▶ _Dataset section_:
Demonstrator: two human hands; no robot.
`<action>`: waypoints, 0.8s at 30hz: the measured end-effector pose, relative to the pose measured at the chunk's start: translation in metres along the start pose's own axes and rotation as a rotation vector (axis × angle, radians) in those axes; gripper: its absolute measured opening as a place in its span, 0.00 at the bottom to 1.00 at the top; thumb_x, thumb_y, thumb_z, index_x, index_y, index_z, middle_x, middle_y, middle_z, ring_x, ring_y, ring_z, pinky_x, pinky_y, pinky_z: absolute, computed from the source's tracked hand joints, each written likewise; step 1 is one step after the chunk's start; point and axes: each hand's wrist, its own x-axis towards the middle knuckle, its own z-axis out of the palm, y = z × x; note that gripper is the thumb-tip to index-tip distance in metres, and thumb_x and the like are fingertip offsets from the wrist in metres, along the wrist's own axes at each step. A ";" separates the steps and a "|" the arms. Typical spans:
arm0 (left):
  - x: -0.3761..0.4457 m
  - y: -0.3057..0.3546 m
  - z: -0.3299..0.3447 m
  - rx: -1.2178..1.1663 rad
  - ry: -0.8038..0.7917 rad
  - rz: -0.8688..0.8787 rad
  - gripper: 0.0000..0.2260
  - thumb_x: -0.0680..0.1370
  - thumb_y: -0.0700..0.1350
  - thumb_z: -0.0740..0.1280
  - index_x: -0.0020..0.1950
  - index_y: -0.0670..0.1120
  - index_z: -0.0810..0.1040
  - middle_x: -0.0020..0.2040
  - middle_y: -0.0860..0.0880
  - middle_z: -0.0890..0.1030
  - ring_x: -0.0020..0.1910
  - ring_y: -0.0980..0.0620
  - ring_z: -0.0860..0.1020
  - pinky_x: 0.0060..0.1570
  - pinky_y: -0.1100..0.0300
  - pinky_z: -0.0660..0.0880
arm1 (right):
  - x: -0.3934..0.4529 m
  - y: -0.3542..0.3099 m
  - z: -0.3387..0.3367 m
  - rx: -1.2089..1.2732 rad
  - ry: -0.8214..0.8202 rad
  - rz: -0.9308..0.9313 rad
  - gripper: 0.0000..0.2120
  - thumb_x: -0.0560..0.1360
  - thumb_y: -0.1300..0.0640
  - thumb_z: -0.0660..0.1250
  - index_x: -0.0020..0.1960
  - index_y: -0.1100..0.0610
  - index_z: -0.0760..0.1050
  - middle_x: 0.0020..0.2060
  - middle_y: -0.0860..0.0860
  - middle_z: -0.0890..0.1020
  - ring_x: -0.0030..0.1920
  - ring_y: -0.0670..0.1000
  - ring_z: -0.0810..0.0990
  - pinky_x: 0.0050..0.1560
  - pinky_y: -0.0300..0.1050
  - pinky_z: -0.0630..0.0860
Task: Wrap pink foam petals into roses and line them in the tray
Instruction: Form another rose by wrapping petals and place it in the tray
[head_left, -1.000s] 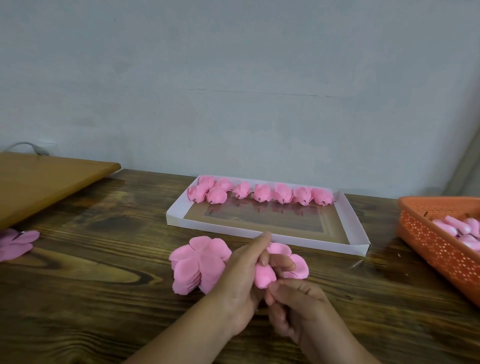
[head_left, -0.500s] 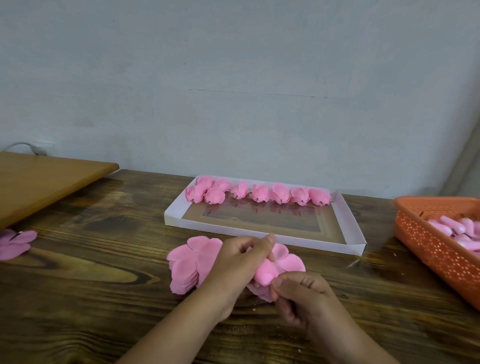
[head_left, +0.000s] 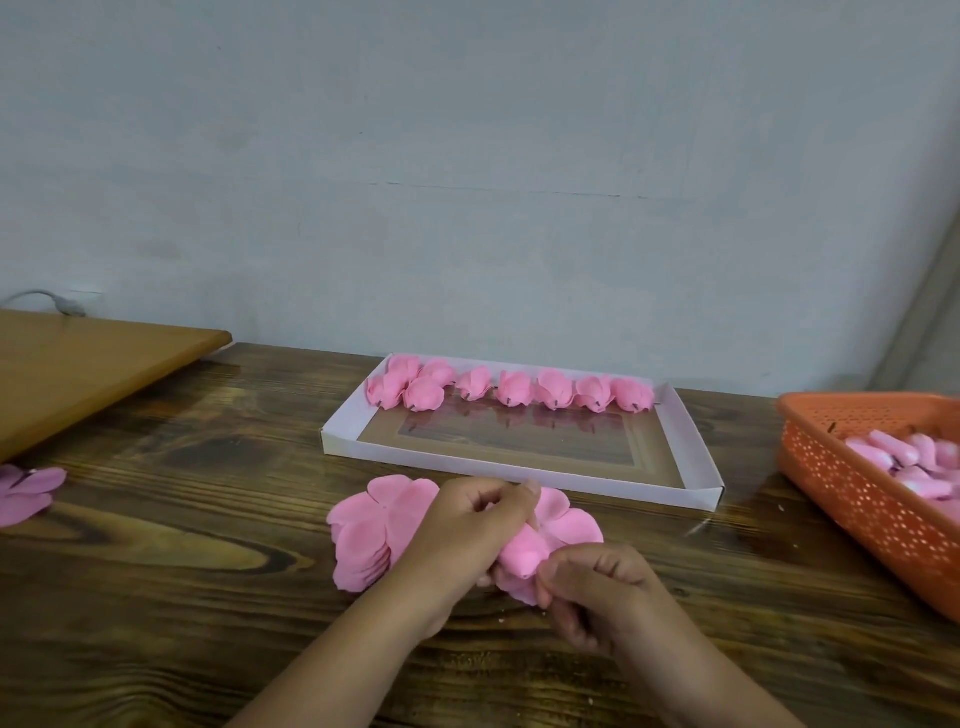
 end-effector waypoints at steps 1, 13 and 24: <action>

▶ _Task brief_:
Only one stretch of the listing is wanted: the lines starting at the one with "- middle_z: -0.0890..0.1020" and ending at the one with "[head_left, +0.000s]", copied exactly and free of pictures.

▶ _Solution to this exercise_:
  - middle_z: -0.0890..0.1020
  - ring_x: -0.0030..0.1920
  - ring_y: -0.0670..0.1000
  - ring_z: -0.0810..0.0990
  - pinky_x: 0.0050..0.1560
  - pinky_y: -0.0300..0.1050
  - pinky_z: -0.0630..0.0860
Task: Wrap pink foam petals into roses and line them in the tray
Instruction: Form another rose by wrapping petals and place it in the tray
[head_left, -1.000s] 
[head_left, -0.500s] 
[head_left, +0.000s] 

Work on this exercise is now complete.